I want to do that in an assuming role, if you will, as an individual member of the public.

I’ll do it on the basis of research that I’ve had the privilege of doing together with Felix Simon, who you saw on the panel before, and Richard Fletcher from the Reuters Institute at the University of Oxford.

Anything in this presentation that’s good is to the credit of Richard and Felix. And then I will go beyond that research and try to interpret what I think this might mean as we move forward, and anything in that interpretation that you think is shoddy, guesswork, or anything like that, is entirely my responsibility.

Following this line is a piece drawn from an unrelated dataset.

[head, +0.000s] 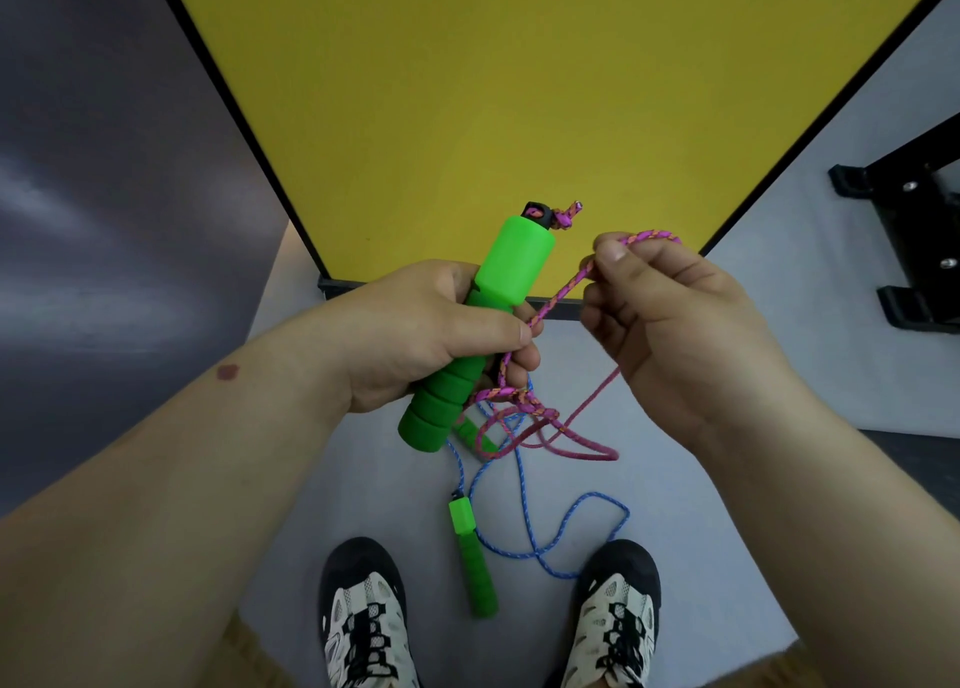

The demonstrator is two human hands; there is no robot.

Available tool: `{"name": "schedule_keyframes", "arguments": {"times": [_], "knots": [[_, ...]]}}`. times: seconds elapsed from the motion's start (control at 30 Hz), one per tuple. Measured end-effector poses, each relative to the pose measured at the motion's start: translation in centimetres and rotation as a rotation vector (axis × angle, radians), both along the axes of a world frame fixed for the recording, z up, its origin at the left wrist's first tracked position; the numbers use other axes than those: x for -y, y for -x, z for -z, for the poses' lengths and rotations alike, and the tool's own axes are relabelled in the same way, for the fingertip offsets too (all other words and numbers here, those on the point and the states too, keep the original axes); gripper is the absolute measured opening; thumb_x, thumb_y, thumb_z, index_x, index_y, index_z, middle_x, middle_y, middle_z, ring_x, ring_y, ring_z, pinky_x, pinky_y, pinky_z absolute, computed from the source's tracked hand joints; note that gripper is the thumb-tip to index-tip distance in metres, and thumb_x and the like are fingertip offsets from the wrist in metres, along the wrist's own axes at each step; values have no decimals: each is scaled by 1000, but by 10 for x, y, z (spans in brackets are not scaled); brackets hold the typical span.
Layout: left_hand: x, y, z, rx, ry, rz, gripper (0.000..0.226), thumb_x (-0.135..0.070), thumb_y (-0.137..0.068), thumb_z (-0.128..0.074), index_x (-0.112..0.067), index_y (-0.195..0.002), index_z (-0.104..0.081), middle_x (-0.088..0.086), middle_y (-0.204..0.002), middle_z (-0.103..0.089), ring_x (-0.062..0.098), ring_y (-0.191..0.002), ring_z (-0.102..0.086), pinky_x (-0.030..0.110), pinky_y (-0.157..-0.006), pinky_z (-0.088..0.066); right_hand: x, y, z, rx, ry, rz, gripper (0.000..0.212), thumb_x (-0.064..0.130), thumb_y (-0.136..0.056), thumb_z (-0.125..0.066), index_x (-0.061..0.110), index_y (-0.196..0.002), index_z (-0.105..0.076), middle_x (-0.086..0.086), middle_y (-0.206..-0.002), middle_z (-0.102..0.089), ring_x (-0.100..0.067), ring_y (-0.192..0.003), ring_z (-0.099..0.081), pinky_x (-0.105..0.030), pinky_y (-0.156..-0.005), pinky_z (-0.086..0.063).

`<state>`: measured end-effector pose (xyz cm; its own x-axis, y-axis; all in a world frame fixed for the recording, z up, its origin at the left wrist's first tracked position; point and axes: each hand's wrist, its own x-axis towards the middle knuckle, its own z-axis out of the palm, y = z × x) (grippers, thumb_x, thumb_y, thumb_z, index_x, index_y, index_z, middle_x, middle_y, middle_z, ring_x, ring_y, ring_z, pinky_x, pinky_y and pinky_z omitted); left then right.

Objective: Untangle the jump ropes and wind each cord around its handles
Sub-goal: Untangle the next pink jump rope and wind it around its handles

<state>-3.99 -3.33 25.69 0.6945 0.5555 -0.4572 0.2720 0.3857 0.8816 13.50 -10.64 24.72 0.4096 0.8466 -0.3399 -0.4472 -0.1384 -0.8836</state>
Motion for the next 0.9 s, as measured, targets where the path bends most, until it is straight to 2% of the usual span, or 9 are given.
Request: {"name": "schedule_keyframes", "arguments": {"times": [0.17, 0.27, 0.37, 0.43, 0.5, 0.57, 0.63, 0.8, 0.9], "knots": [[0, -1, -1, -1, -6, -2, 11, 3, -93, -60, -8, -95, -60, 10, -80, -71, 18, -67, -66, 23, -61, -54, 0, 0, 1, -11, 1, 34, 8, 15, -92, -69, 11, -85, -68, -3, -78, -65, -14, -66, -60, -26, -67, -54], [-1, 0, 1, -17, -29, 7, 12, 3, -90, -64, -8, -92, -60, 10, -81, -72, 20, -70, -66, 26, -66, -56, 3, 7, 2, -39, 27, -145, 8, 15, -86, -70, 10, -91, -68, -4, -78, -66, -14, -67, -61, -26, -67, -52], [-2, 0, 3, -23, -47, 14, 15, -2, -84, -70, -7, -95, -61, 10, -81, -73, 20, -71, -67, 28, -68, -57, 4, 13, 3, 2, 33, -254, 9, 14, -79, -71, 10, -86, -69, -5, -73, -64, -13, -63, -58, -25, -64, -51], [-2, 1, 4, -36, -70, 18, 16, -5, -83, -72, -10, -95, -62, 9, -84, -75, 19, -73, -68, 32, -71, -57, 3, 10, 3, 48, 27, -203, 4, 12, -80, -71, 9, -83, -70, -7, -73, -64, -16, -65, -57, -27, -64, -51], [-3, 1, 4, -51, -95, 33, 21, -15, -73, -76, -18, -91, -66, 8, -87, -75, 19, -77, -68, 46, -81, -52, 2, 7, 3, 75, 14, -133, 3, 9, -83, -71, 10, -81, -72, -6, -75, -68, -20, -69, -59, -27, -64, -52], [-2, 1, 2, -49, -103, 47, 26, -24, -62, -80, -25, -86, -69, 12, -91, -75, 20, -79, -66, 54, -83, -47, 2, 6, 3, 96, 3, -97, 7, 8, -85, -71, 12, -79, -72, -3, -77, -70, -21, -70, -60, -26, -64, -52], [-3, 1, 2, -50, -121, 54, 27, -24, -63, -80, -24, -88, -70, 20, -95, -73, 21, -82, -65, 52, -82, -47, 3, 6, 2, 95, -4, -66, 8, 9, -86, -71, 11, -79, -71, -2, -78, -70, -17, -65, -59, -25, -64, -52], [-3, 2, 5, -37, -108, 29, 26, -16, -72, -76, -15, -97, -68, 18, -94, -66, 29, -89, -58, 48, -84, -44, 0, 2, -1, 41, 10, 36, 16, 14, -89, -71, 12, -76, -62, -2, -71, -64, -12, -57, -55, -25, -61, -51], [-4, 3, 5, -29, -107, 31, 26, -18, -71, -78, -17, -96, -69, 20, -95, -67, 31, -87, -58, 50, -79, -43, 2, 6, 1, -15, 31, -63, 11, 18, -90, -69, 13, -82, -64, -3, -71, -63, -11, -58, -58, -26, -62, -52]]}}
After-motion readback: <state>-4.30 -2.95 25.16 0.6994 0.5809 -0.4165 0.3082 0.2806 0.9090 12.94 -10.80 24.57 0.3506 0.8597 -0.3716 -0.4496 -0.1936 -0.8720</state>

Where I want to start, as said, is with a point also made on the panel before. It is the recognition that the value of any kind of news – tech enabled or not, more or less tech enabled – is in large part in the eye of the beholder. It’s a relationship between what you do – the content and service you provide – and then people like me, members of the public.

That point is important for our discussions here today because it means that realizing the full potential of AI in media is only in part about how you all judge it, and at least as much about how all of us as members of the public and what we make of that.

We know that this relation is essential, irreducibly important. How it will evolve in a changing ecosystem, we don’t know, but I will say that my hypothesis is different from the provocation that Felix offered before. I think that trust will grow more important as a differentiator.

So content may be commoditized, but I don’t believe that connections will be commoditized. But this is a hypothesis at this stage.

The way I want to evolve these ideas or offer them up for your considerations to sort of say, okay, we have heard from and now we will turn to us, the public.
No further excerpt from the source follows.